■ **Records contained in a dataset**
........
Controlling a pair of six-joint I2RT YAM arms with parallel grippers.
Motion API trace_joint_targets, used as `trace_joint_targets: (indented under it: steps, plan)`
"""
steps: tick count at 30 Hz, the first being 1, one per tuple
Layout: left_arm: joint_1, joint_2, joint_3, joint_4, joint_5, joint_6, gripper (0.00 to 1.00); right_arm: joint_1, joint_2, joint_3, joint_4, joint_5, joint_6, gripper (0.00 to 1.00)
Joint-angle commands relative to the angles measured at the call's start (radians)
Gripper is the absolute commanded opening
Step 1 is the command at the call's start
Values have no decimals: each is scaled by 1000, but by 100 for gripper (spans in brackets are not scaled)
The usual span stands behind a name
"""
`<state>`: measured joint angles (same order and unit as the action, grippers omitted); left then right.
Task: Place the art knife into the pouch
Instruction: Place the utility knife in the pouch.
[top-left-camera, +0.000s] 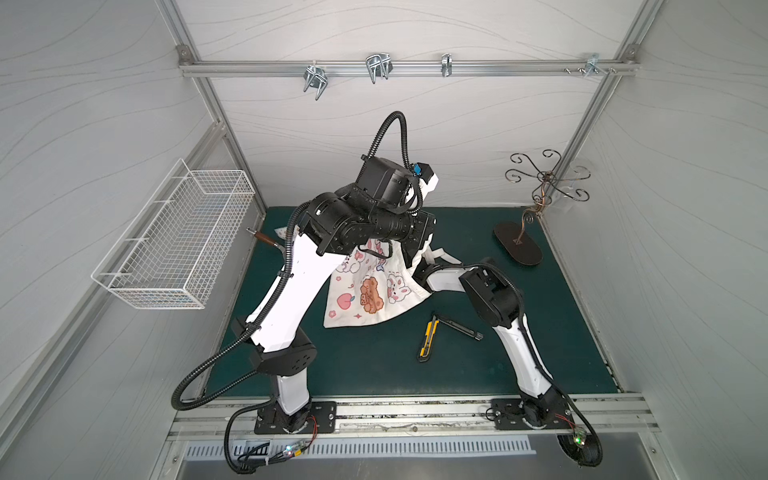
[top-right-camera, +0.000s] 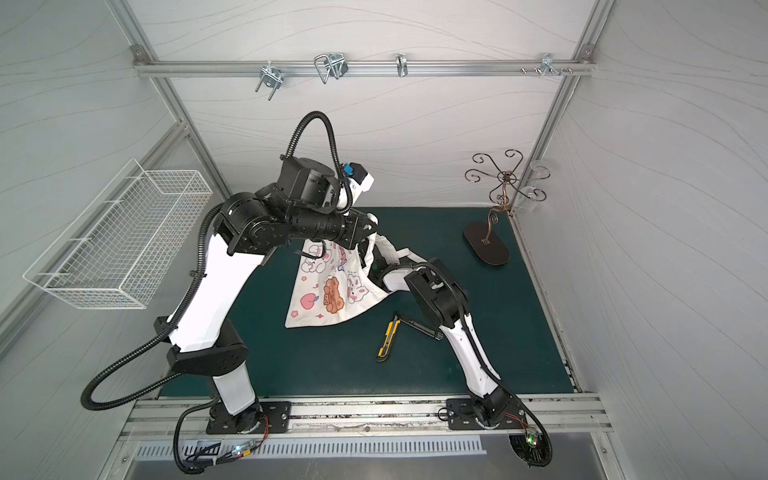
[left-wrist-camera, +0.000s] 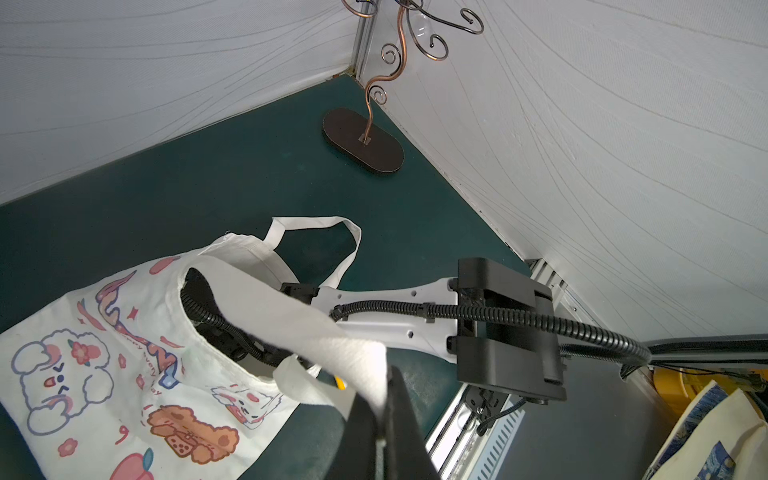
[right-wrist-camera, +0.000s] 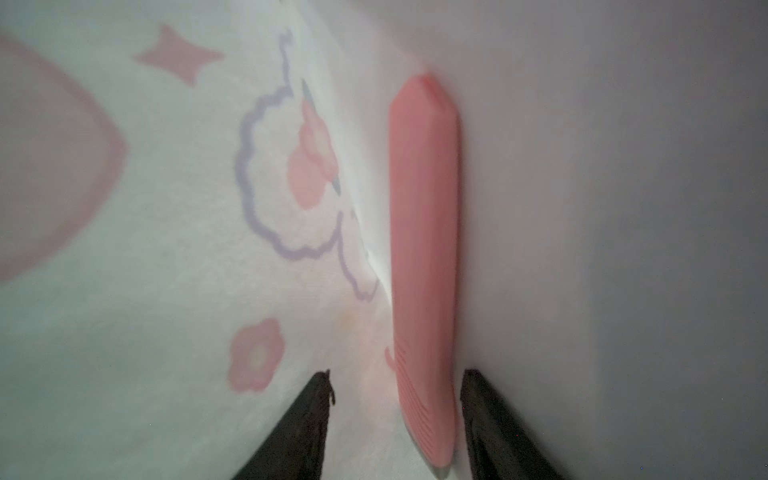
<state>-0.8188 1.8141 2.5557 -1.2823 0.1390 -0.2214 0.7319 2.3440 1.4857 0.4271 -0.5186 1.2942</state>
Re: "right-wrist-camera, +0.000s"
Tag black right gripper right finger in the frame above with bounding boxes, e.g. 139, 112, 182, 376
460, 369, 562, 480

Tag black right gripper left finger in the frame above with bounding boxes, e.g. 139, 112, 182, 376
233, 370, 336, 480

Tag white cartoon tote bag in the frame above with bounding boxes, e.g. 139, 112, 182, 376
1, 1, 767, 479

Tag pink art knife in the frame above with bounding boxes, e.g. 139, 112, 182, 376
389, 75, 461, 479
........
■ **WHAT TO PRODUCE**
Leave the pictures out and reproduce all of the records exactly.

■ **EXPECTED ANSWER**
Controlling a pair of six-joint I2RT YAM arms with parallel grippers.
Motion API trace_joint_targets, used as `trace_joint_targets: (indented under it: steps, plan)`
"""
steps: tick count at 30 Hz, the first being 1, one per tuple
Layout: left_arm: joint_1, joint_2, joint_3, joint_4, joint_5, joint_6, gripper (0.00 to 1.00); right_arm: joint_1, joint_2, joint_3, joint_4, joint_5, joint_6, gripper (0.00 to 1.00)
Joint-angle commands relative to the angles measured at the call's start (radians)
Gripper is the absolute commanded opening
Step 1 is the command at the call's start
Values have no decimals: each is scaled by 1000, but by 100 for gripper (spans in brackets are not scaled)
The usual span stands behind a name
"""
`<state>`: measured joint angles (same order and unit as the action, grippers omitted); left then right.
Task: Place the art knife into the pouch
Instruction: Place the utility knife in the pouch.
[top-left-camera, +0.000s] 
[top-right-camera, +0.000s] 
[left-wrist-camera, +0.000s] 
[right-wrist-camera, +0.000s] 
<state>-0.8188 1.8141 2.5557 -1.2823 0.1390 -0.2214 0.7319 2.3440 1.4857 0.4271 -0.5186 1.2942</state>
Re: "right-wrist-camera, +0.000s"
Tag black right gripper right finger in the frame above with bounding boxes, e.g. 139, 112, 182, 376
460, 369, 562, 480

Tag black right gripper left finger in the frame above with bounding boxes, e.g. 139, 112, 182, 376
233, 370, 336, 480

Tag white cartoon tote bag in the frame above with bounding boxes, e.g. 139, 112, 182, 376
1, 1, 767, 479

Tag pink art knife in the frame above with bounding boxes, e.g. 139, 112, 182, 376
389, 75, 461, 479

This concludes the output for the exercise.